Rains’s letter notified the writers that a lawsuit would be filed against them — as well as their publisher,Gotham Books — in the hopes of seizing profits from the book. The attorney told reporters this suit would hinge on the somewhat novel legal premise that the book was based in part on transcripts of testimony before a federal grand jury that were “illegally obtained and possessed under federal law.”


Let no one doubt how disturbing it is that those transcripts were leaked to the Chronicle. Personally, if the feds ever call me to account for my lithe yet muscular build, I’d prefer not to read my secret testimony in the next day’s papers, and I wouldn’t mind a few government dollars being spent on a leak investigation here.
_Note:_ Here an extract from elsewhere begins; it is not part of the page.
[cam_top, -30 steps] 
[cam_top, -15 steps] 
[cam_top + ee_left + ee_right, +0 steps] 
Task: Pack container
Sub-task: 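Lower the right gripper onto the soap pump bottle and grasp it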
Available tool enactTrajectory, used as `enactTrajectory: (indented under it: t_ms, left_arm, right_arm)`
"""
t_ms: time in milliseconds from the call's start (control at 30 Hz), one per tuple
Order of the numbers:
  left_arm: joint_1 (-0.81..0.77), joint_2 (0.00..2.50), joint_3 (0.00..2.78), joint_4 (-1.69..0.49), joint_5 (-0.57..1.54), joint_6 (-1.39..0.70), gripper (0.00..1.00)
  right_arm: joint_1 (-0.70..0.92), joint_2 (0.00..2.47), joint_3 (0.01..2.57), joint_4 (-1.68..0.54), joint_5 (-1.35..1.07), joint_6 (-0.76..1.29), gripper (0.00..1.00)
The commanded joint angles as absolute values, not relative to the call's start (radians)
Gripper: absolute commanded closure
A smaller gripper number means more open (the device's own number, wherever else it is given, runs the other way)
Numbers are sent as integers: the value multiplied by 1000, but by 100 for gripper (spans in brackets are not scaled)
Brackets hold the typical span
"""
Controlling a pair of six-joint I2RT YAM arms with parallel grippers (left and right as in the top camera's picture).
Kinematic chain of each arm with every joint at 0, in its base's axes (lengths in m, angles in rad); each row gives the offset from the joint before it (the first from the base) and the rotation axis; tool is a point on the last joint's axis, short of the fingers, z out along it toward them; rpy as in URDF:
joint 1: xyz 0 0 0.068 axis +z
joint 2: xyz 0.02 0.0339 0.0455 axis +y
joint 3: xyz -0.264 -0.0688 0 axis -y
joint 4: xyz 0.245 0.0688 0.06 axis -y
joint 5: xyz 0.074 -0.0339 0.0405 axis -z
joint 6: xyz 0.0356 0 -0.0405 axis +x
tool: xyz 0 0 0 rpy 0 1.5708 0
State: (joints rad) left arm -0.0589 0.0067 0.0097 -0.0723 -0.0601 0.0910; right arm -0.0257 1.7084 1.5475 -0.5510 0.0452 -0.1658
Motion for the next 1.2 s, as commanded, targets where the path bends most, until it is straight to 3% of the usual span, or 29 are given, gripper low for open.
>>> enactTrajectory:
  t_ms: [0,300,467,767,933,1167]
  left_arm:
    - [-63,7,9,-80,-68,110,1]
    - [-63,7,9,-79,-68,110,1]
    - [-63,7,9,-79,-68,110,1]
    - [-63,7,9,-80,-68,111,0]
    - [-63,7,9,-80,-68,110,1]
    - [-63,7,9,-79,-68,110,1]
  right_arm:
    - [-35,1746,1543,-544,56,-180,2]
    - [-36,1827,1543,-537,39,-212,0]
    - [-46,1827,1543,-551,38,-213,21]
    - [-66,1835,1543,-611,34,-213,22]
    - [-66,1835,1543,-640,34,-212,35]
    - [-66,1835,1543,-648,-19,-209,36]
Still, Rains’s interesting theories pose all sorts of questions. Say a reporter is leaked classified Pentagon documents that prove the Air Force is carrying out some nefarious plot, and on the basis of those documents and other reporting she writes a book exposing the evildoing. Can the shadowy forces within the government whose devilishness she’s revealed complain to the courts that she shouldn’t have known about it, wasn’t supposed to have proof of their scheme, and thus shouldn’t profit from her knowledge of it?


Anyway, there doesn’t seem to be any basis for a civil claim here. From the armchair in which I practice law, it strikes me as being somewhat like suing to keep a reporter who, in the course of writing a book, used some illicit drug “illegally obtained and possessed under federal law” from seeing his or her profits.


If the law is to get involved, it would seem to be more up to prosecutors, rather than retainers for obscenely wealthy baseball players. It also seems you’d have about as good a chance of prosecuting someone for writing a book under the influence of a drug as you would of prosecuting a reporter for using material someone else illegally leaked to them.


Should the suit carry on, Bonds will have done a wonderful thing for all the pundits who have been wandering the streets like ghosts since the Miller imbroglio died down, though. It’s one of his many services to our society, and yet another thing to put on his Hall of Fame plaque.


This kind of legal action is the only avenue available if you want to sue two reporters who have written things you’d rather they not have written, but are unwilling to accuse them of libeling you. Given the standards for libel in
this country, it would probably be difficult for Bonds to sue if the authors accused him of injecting the dried remains of Honus Wagner in an attempt to get an edge on the ballfield. (He’d have to prove they didn’t do so in good faith, for one thing.)


Since these are exceptionally credible reporters, though, with all sorts of hard, verifiable facts to back up their claims, the fact that Bonds isn’t suing them for telling lies about him, but for using normal reportorial methods, says quite a lot about how much stock to put in his sundry denials of their allegations.


Last year around this time, I was rather tired of Bonds, and even wrote a column claiming it would be for the best if he’d just go away. How wrong I was. Like Babe Ruth and Jackie Robinson, Bonds truly has transcended the sport and become a shining representation of his times. We will never see the likes of him again.